Thixendale to Wintringham

Following a good breakfast at the Cross Keys and after dropping into the village shop for an interesting chat with the smartly bewigged lady behind the counter, we set off up the hill out of the village. 


Thixendale

Two young women came up behind us and moved on ahead. It was dull and breezy as we turned our back on Thixendale and moved on over the hill. We were surprised at this point To come across some highland cattle.  Busy taking a photograph of mother and son, I was somewhat surprised to see the head of an enormous bull, complete with large nose ring, appear over the bank……. I decided at this stage that a family shot was sufficient!


Mother and son……


First horns appear…….


……. And then Dad arrives!

We had not gone far when we came to a place where the path crossed to the other side of the hedge.   The girls had continued, chatting, along the hedge line. We shouted but our calls were lost on the wind.  We eventually emerged on the road and about 100 yards along behind us our lady friends had emerged heading in the wrong direction!  After fierce gesticulations on our part they got the message and headed down the road.  They were back on track. 

We moved from deep valleys to open fields.  After some ups and downs we found ourselves on a long stretch of green lane going straight ahead for over a mile. There were wonderful views to  the north. The weather was fickle – one moment rain and the next sun emerging from behind the cloud. 

Passing through a field gate we started to descend into the deserted medieval settlement of Wharram Percy.  There is evidence of at least one Iron Age house here in addition to a Roman Villa. The village grew under Anglo Saxon settlers and for three centuries it had a population of circa 150. Unfortunately the Black Death and a change in farming methods led to the village being deserted and it is thought that the last house was abandoned in 1500. The first thing to be seen was the skeleton of the church appearing over the slope of the hill.  We then descended to the fish pond, beautiful in the sunlight and then the grassed over foundations of ancient peasant houses.  A lovely spot. 

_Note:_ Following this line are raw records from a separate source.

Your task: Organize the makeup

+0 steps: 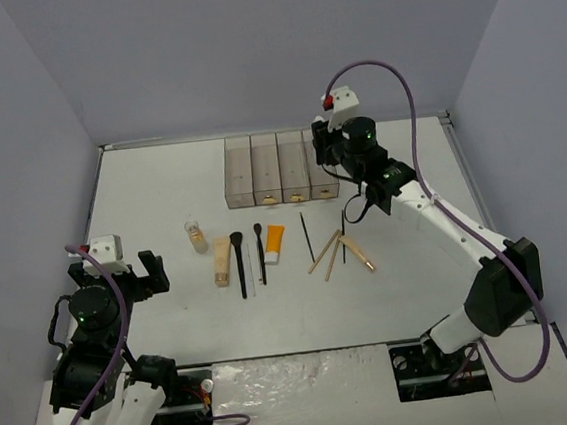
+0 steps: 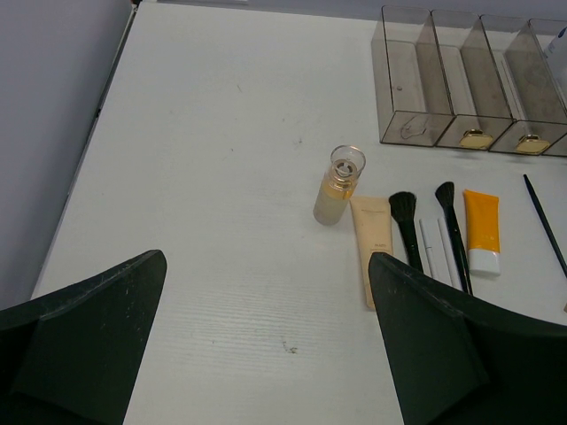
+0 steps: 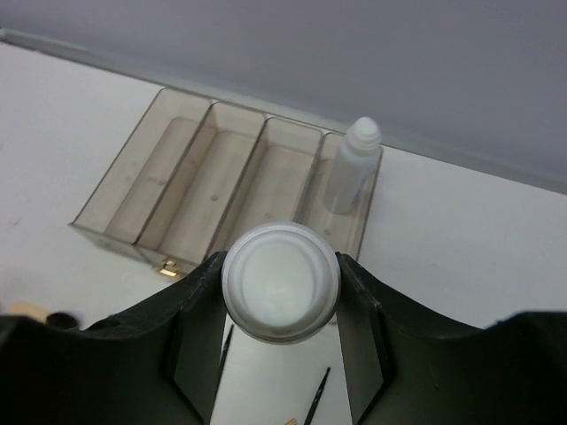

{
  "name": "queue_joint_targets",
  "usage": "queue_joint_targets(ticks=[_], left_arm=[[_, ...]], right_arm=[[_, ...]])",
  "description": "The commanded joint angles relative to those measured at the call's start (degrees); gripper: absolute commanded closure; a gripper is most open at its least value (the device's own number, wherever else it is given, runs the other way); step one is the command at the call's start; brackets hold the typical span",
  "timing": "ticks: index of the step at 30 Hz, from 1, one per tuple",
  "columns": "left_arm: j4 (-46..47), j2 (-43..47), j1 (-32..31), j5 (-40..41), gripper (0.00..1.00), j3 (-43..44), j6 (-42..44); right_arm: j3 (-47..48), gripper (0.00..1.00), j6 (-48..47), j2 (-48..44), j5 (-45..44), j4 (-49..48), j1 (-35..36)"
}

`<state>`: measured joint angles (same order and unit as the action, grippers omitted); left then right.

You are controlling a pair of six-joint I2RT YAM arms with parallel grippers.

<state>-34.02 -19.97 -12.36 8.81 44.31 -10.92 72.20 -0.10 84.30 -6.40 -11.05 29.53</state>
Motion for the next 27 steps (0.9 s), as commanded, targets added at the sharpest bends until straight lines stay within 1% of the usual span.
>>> queue_joint_targets(ticks=[1, 9, 12, 15, 27], left_arm=[[3.52, -1.65, 0.32, -0.37, 0.03, 1.39, -0.07], [3.61, -2.26, 0.23, -0.63, 0.03, 1.48, -0.07], [3.61, -2.35, 0.23, -0.55, 0.03, 1.54, -0.13], [3.56, -2.17, 0.23, -0.37, 0.03, 1.56, -0.16], [3.70, -2.76, 0.23, -0.46, 0.03, 1.56, -0.07]], right_arm=[[6.45, 1.00, -0.52, 6.73, 1.91, -4.33, -3.68], [9.89, 1.00, -0.43, 17.16, 5.58, -10.99, -9.56], [12.70, 1.00, -0.78, 20.70, 5.78, -11.53, -10.08], [15.00, 1.00, -1.09, 23.94, 8.13, -12.01, -10.02], [17.20, 1.00, -0.52, 31.87, 8.17, -15.44, -10.08]])
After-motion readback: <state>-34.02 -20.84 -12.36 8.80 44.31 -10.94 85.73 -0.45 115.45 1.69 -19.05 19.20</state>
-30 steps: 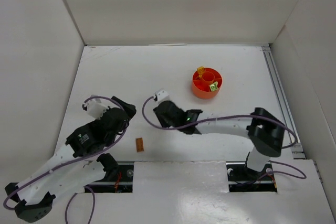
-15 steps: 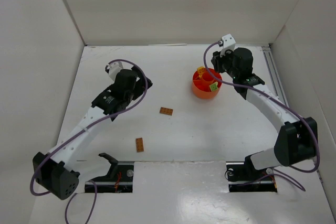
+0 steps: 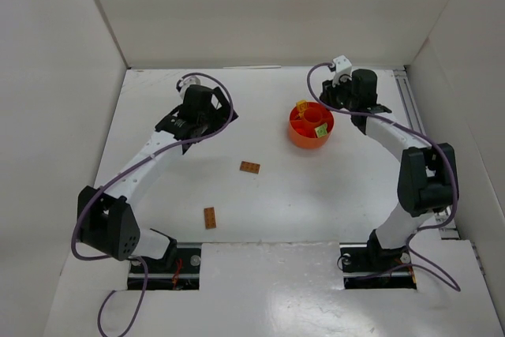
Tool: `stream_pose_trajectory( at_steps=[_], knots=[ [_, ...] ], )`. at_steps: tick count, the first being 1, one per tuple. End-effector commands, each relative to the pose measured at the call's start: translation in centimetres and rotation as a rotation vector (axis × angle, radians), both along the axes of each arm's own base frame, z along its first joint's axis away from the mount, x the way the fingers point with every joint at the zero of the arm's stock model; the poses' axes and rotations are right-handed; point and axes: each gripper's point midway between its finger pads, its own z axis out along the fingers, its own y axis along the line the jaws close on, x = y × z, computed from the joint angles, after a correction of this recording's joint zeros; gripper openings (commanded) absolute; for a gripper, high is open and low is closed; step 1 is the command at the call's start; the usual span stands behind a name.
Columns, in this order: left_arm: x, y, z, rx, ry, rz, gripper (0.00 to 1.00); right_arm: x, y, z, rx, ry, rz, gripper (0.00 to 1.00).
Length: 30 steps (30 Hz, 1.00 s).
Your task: Sort the legos into containers by color
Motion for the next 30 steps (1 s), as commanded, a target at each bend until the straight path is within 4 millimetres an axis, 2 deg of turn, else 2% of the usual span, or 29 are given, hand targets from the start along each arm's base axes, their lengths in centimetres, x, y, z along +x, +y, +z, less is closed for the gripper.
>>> stream_pose_trajectory(
  at_steps=[1, 3, 6, 12, 15, 17, 25, 30],
  knots=[
    [1.4, -0.5, 2.6, -0.025, -0.068, -0.022, 1.00, 2.2, 0.5, 3.7, 0.042, -0.119, 0.019, 0.24],
    [1.5, -0.6, 3.0, -0.029, -0.077, -0.022, 1.00, 2.3, 0.7, 3.3, 0.045, -0.117, 0.029, 0.24],
    [1.4, -0.2, 2.5, -0.011, -0.065, -0.006, 1.00, 2.1, 0.7, 2.9, 0.052, -0.105, 0.026, 0.25],
    [1.0, 0.2, 2.7, -0.012, -0.067, 0.008, 1.00, 1.6, 0.2, 2.0, 0.057, -0.086, 0.013, 0.29],
    [0.9, 0.2, 3.0, -0.016, -0.076, 0.008, 1.00, 1.8, 0.3, 1.0, 0.072, -0.058, 0.006, 0.30],
    [0.9, 0.4, 2.6, -0.007, -0.069, 0.015, 1.00, 1.9, 0.4, 1.2, 0.082, -0.064, 0.003, 0.30],
    [0.5, 0.8, 2.8, -0.009, -0.070, 0.028, 1.00, 1.0, 0.7, -0.3, 0.088, -0.033, 0.027, 0.32],
    [0.2, 0.9, 2.2, -0.001, -0.054, 0.028, 1.00, 0.6, 0.7, -1.1, 0.093, -0.011, 0.023, 0.33]
  ],
)
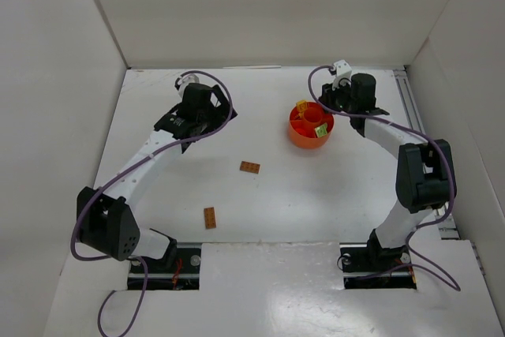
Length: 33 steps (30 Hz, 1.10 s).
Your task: Sort the legos into containers by color
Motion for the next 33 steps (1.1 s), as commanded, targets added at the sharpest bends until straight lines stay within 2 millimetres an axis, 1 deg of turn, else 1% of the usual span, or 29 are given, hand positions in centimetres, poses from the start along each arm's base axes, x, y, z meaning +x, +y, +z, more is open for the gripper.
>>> stream_pose_trajectory(
  at_steps=[1, 6, 7, 8, 9, 10, 13, 16, 18, 21, 22, 23, 25, 26, 28, 30, 31, 32, 33],
  knots=[
    [-0.2, 0.6, 1.5, -0.008, -0.040, 0.018, 1.00, 0.5, 0.3, 1.0, 0.029, -0.046, 0.012, 0.34],
    [-0.3, 0.6, 1.1, -0.011, -0.030, 0.024, 1.00, 0.5, 0.3, 1.0, 0.029, -0.046, 0.012, 0.35],
    [-0.3, 0.6, 1.1, -0.011, -0.030, 0.024, 1.00, 0.3, 0.2, 0.5, 0.027, -0.035, 0.012, 0.36],
    [-0.3, 0.6, 1.1, -0.011, -0.030, 0.024, 1.00, 0.3, 0.2, 0.5, 0.027, -0.035, 0.012, 0.38],
    [-0.3, 0.6, 1.1, -0.011, -0.030, 0.024, 1.00, 0.1, 0.2, 0.1, 0.026, -0.026, 0.012, 0.39],
    [-0.3, 0.6, 1.1, -0.011, -0.030, 0.024, 1.00, 0.0, 0.2, 0.1, 0.034, -0.022, 0.009, 0.42],
    [-0.3, 0.6, 1.1, -0.011, -0.030, 0.024, 1.00, 0.0, 0.2, 0.1, 0.034, -0.022, 0.009, 0.45],
    [-0.1, 0.5, 1.2, -0.011, -0.030, 0.024, 1.00, -0.2, 0.2, 0.1, 0.042, -0.017, 0.005, 0.49],
    [-0.2, 0.4, 1.2, -0.016, -0.028, 0.016, 1.00, -0.2, 0.3, 0.1, 0.050, -0.013, 0.001, 0.55],
    [-0.2, 0.4, 1.2, -0.016, -0.028, 0.016, 1.00, -0.3, 0.3, 1.0, 0.053, -0.032, 0.002, 0.60],
    [-0.2, 0.4, 1.2, -0.016, -0.028, 0.016, 1.00, -0.5, 0.2, 0.6, 0.051, -0.023, 0.001, 0.62],
    [-0.2, 0.4, 1.2, -0.016, -0.028, 0.016, 1.00, -0.6, 0.3, 1.1, 0.060, -0.029, -0.002, 0.62],
    [-0.2, 0.4, 1.2, -0.009, -0.029, 0.011, 1.00, -0.7, 0.5, 1.1, 0.065, -0.028, 0.010, 0.62],
    [-0.2, 0.4, 1.2, -0.009, -0.029, 0.011, 1.00, -0.8, 0.5, 1.6, 0.074, -0.035, 0.007, 0.62],
    [-0.3, 0.5, 1.0, -0.005, -0.021, 0.011, 1.00, -0.9, 0.9, 1.7, 0.083, -0.033, 0.029, 0.62],
    [-0.4, 0.3, 1.0, -0.010, -0.019, 0.004, 1.00, -1.1, 0.8, 3.1, 0.086, -0.062, 0.031, 0.62],
    [-0.3, 0.3, 1.4, -0.007, -0.028, -0.002, 1.00, -1.2, 0.8, 3.5, 0.087, -0.071, 0.031, 0.62],
    [-0.5, 0.4, 1.1, -0.002, -0.016, -0.002, 1.00, -1.3, 0.8, 4.1, 0.089, -0.083, 0.032, 0.62],
    [-0.7, 0.5, 0.9, 0.005, -0.002, -0.002, 1.00, -1.4, 0.6, 5.3, 0.089, -0.110, 0.022, 0.63]
  ],
)
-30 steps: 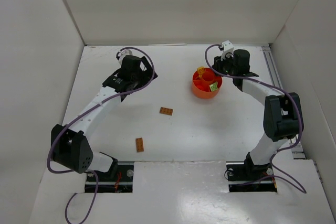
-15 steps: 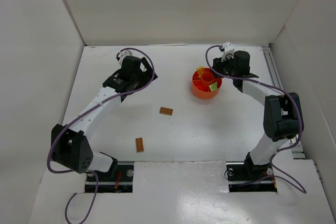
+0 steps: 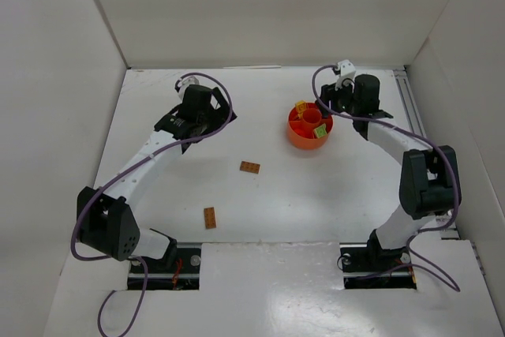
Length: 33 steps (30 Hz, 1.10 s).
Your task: Sort the legos into containers by color
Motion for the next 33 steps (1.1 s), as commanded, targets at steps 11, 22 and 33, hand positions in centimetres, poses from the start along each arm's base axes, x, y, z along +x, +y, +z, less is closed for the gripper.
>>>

We then moved on, taking the route up through the tall grasses beside the path up to the car park for Wharram Percy and out onto the road.  The sun which had come out for the medieval village fast disappeared and it started to rain. After a fair bit of road walking we turned down into the small village of Wharram Le Street.  We then struck out to the right of the road that made up the village on the bridle way that wended its way up the hillside away from the road.  At this point the two young women and two elderly gentlemen ( who put their umbrellas up against the rain where upon the said umbrellas more or less immediately blew inside out – I wonder if they have tried anoraks with a hood?!) who we had also seen along the path were ahead of us.  

Not long after this, the girls had missed another turn off and we had brought them back on track and the elderly gentlemen were disappearing up the path on the wrong side of the hedge!  We all shouted to gain their attention and were then concerned to find them trying to climb the fence.  They were eventually persuaded to walk back the 100 yards to the turn to get it right. What extraordinary behaviour!  Dear me!  They were all hopeless!  The route is very clearly marked.   It felt a bit like the hare and the tortoise! 

After crossing a road we were moving upwards and after a turn down to cross a small beck we were heading upward again. We were travelling over farmland and eventually came up to farm buildings where I was amused to see a kayak parked.  Flooding up here seems a little unlikely!  

The views were broadening out …….

In the distance, beyond the vale of Pickering, the North Yorkshire moors could be seen on the horizon. 
Our route then took us along the edge of woodland and eventually down a long field edge.  Winteringham, our objective for the day, could be seen ahead.  A turn to the right at a reservoir and we entered the village. 

We headed up the road to the Wolds Way Lavender Farm where we had decided we would be collected by our Cross Keys chums who have been found to be great hosts.  We had one of the best cheese scones I have ever encountered while we waited.  Yummy!